1.     The Exchange is a very valuable resource for many young people and has a dedicated group of volunteers working very hard to run events and provide a centre were young people can develop and express themselves though cultural and other social activities.

2.     TBCT and its owner, Dublin City Council, have understandable concerns for the competent and secure operation of the building and have had to deal with serious complaints from residents and businesses about growing anti-social behaviour in and around Exchange Street that affects everyone in the area including the Exchange and where some former members of the Exchange may be involved.  The Exchange has worked hard to address this but cannot do so alone.

3.     In order to protect and develop this service and to distance The Exchange from this behaviour, TBCT and Dublin City Council will assist The Exchange in vacating the building starting on Saturday February 1st 2014.  This will involve TBCT taking control of the building and over the week of February 3rd 2014 helping the Exchange move their equipment and furniture out.  Events at the Exchange that have been organised and booked in advance may still take place up to February 8 2014 by agreement with TBCT.

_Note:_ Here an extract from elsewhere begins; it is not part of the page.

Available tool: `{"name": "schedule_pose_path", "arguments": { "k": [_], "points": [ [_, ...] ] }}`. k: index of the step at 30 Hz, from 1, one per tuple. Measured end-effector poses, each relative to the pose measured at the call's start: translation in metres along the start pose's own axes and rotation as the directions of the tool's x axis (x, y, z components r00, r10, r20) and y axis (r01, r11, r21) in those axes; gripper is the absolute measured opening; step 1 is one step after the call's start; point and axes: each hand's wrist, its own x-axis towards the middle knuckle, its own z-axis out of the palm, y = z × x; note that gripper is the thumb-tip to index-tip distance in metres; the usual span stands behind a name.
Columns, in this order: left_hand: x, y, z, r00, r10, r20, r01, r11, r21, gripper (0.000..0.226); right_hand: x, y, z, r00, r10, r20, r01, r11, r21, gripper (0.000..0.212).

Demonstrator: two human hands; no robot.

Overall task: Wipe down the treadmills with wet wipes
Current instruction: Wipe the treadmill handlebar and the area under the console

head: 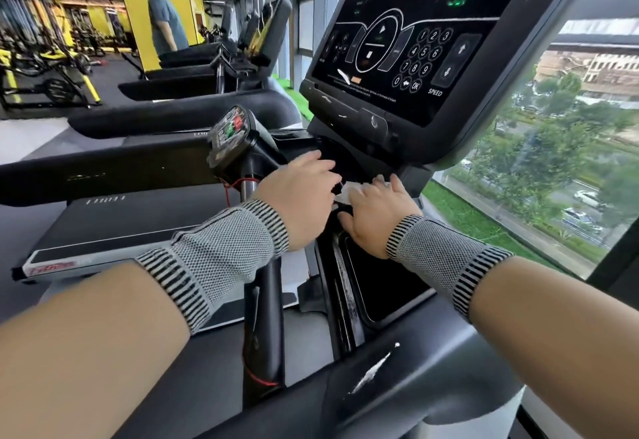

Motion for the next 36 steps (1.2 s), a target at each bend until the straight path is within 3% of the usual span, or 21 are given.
{"name": "schedule_pose_path", "arguments": {
  "k": [2,5,12,18,22,27,31,36],
  "points": [
    [0.007,-0.018,-0.001,0.999,-0.002,0.041,-0.007,0.973,0.229,0.050,0.012,-0.002,-0.004,0.999,0.023,0.040,-0.023,1.000,0.007,0.066],
    [0.005,-0.040,0.003,0.986,-0.105,0.130,0.060,0.948,0.312,0.066,0.024,-0.011,-0.006,0.995,0.061,0.073,-0.067,0.994,0.086,0.073],
    [0.002,-0.047,0.011,0.982,-0.139,0.124,0.106,0.964,0.242,0.077,0.043,-0.020,-0.009,0.985,0.119,0.122,-0.133,0.985,0.110,0.076],
    [0.000,-0.047,0.014,0.988,-0.141,0.059,0.127,0.972,0.197,0.076,0.032,-0.012,-0.003,0.991,0.078,0.111,-0.073,0.996,-0.045,0.078],
    [0.002,-0.051,0.004,0.980,-0.184,0.081,0.173,0.977,0.126,0.067,0.059,-0.018,-0.012,0.987,0.100,0.125,-0.108,0.992,0.059,0.070],
    [-0.008,-0.073,-0.003,0.977,-0.187,0.098,0.171,0.974,0.150,0.061,0.038,-0.013,-0.003,0.990,0.113,0.089,-0.116,0.993,0.034,0.068],
    [-0.013,-0.068,0.007,0.980,-0.199,0.028,0.195,0.974,0.115,0.062,0.059,-0.020,-0.013,0.984,0.141,0.107,-0.155,0.978,0.141,0.067],
    [-0.016,-0.069,0.008,0.981,-0.196,0.014,0.193,0.976,0.103,0.063,0.080,-0.036,-0.006,0.995,-0.090,-0.035,0.097,0.960,0.263,0.044]
  ]
}}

4.     It is Dublin City Council’s and TBCT’s intention to develop a working partnership with The Exchange and to help this co-operative develop new management structures and formal engagement with statutory agencies.

5.     It is also Dublin City Council’s/TBCT’s wish that the residents and businesses of the West End of Temple Bar be given the opportunity to review the anti-social behaviour in the area without the Exchange present for at least a period of three months.

6.     TBCT will on an event by event basis allow the Exchange to use Culture Box on East Essex Street subject to availability and written agreement. Culture Box may also be used by both parties to meet and work on future plans together.

7.     All sides acknowledge that in the short term events will be cancelled and young people will be disappointed and that this is regrettable, however all concerned want to focus on long term development.

8.     A review of this agreement will take place every month on the 1st of the month or as close to as possible.  After three months the viability of re-entering the current building will be assessed.

9.     Dublin City Council will use its best offices to secure another building for The Exchange if re-entry is not viable.

Meanwhile the South East Area Office and the Dublin City Council team at TBCT will work closely with all involved and the Gardai to continue to address anti-social behaviour in this area.